GridFilter and GridAdapter solve different problems. A GridFilter is your own API contract — you control the shape, the types, and the allowed operators. A GridAdapter consumes someone else’s format and maps it to your entities. The canonical GridFilterRequest sits in the middle, allowing adapters to feed into SG bridges.

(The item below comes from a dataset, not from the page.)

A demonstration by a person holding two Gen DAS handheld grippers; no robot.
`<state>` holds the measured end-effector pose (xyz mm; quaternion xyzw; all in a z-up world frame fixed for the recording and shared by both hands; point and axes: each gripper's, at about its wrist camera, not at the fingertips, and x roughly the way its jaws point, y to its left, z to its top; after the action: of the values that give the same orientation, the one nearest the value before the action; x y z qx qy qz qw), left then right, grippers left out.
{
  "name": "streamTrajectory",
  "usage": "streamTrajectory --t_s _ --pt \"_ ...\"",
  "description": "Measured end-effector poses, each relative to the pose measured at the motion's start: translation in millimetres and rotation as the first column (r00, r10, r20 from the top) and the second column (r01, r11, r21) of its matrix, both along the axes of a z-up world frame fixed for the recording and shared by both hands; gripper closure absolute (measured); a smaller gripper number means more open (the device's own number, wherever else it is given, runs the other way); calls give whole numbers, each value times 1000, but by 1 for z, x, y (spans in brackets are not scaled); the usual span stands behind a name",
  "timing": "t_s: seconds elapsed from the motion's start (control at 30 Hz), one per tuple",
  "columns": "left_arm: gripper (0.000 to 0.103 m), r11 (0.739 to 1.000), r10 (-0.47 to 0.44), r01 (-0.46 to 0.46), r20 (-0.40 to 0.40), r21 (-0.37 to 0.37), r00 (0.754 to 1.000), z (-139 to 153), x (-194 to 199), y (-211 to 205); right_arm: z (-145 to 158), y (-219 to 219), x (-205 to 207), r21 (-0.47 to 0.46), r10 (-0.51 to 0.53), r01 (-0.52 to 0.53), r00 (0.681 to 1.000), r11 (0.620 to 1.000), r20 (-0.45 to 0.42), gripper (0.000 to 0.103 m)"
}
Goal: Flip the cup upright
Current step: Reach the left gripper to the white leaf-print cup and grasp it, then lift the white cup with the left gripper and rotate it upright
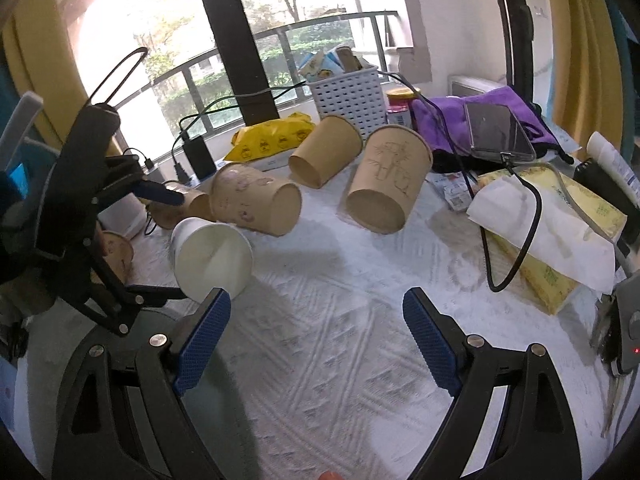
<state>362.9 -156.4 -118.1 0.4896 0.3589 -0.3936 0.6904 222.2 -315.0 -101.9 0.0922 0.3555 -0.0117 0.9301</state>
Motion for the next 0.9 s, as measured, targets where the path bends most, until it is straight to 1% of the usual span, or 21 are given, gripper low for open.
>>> streamTrajectory --t_s 0.07,0.13,0.17,0.23,0.33,0.43,0.6,0.7,0.77,0.87,0.9 --pt "14 1000 -21 21 -19 3 1000 -3 5 -10 -1 -4 0 4 -9 9 1000 1000 1 13" --pt "23 1000 -26 27 -28 10 999 -6 12 -18 -2 -7 1 7 -15 15 1000 1000 -2 13" --pt "25 999 -32 32 -28 14 999 -7 14 -21 -2 -8 1 10 -19 19 1000 1000 -3 13" --pt "31 999 -42 43 -28 25 999 -10 19 -24 -3 -10 0 11 -22 22 1000 1000 -3 13" --pt "33 1000 -14 15 -60 10 998 -9 25 -22 -2 -13 -1 12 -25 25 1000 1000 3 13" --pt "34 1000 9 -10 -68 -5 998 -6 26 -19 -1 -14 -1 14 -26 26 1000 1000 7 13" --pt "34 994 86 -94 -114 -64 990 4 19 -10 4 -11 -5 3 -23 23 1000 1000 21 13" --pt "34 978 155 -172 -138 -117 978 17 9 0 9 -7 -10 4 -16 16 999 1000 33 13" --pt "34 968 173 -196 -149 -156 974 25 1 3 14 -4 -14 3 -4 4 999 1000 42 13" --pt "34 932 254 -288 -169 -222 952 42 -22 12 22 4 -24 8 24 -25 998 1000 61 13" --pt "34 916 279 -318 -181 -245 943 48 -33 17 26 7 -27 11 36 -37 997 999 68 13"
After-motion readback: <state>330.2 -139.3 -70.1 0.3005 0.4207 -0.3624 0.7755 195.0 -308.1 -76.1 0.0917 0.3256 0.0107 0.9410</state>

Why source-generated instead of runtime expression builders?
Runtime expression builders (like the built-in DevExpress/PrimeNG adapters) use Expression.Property(parameter, fieldName) which resolves properties by string name at runtime. This works but has three drawbacks: (1) no compile-time validation of field names, (2) runtime reflection overhead, (3) no opportunity for the compiler to catch type mismatches. The SG approach (GridFilter.Apply(), GridAdapter.ApplyCanonical()) produces typed LINQ that is validated at compile time and has zero reflection overhead.
Why keep runtime adapters alongside SG?
The built-in DevExpress and PrimeNG adapters use runtime expression trees because the external format is inherently dynamic — the field names come from JSON at runtime. The SG bridge (GridAdapter + ApplyCanonical) pre-validates the field mapping at compile time, but the initial JSON parsing is still runtime. The runtime adapters are simpler for quick integration; the SG bridge is better for production systems where you want compile-time guarantees on every field mapping.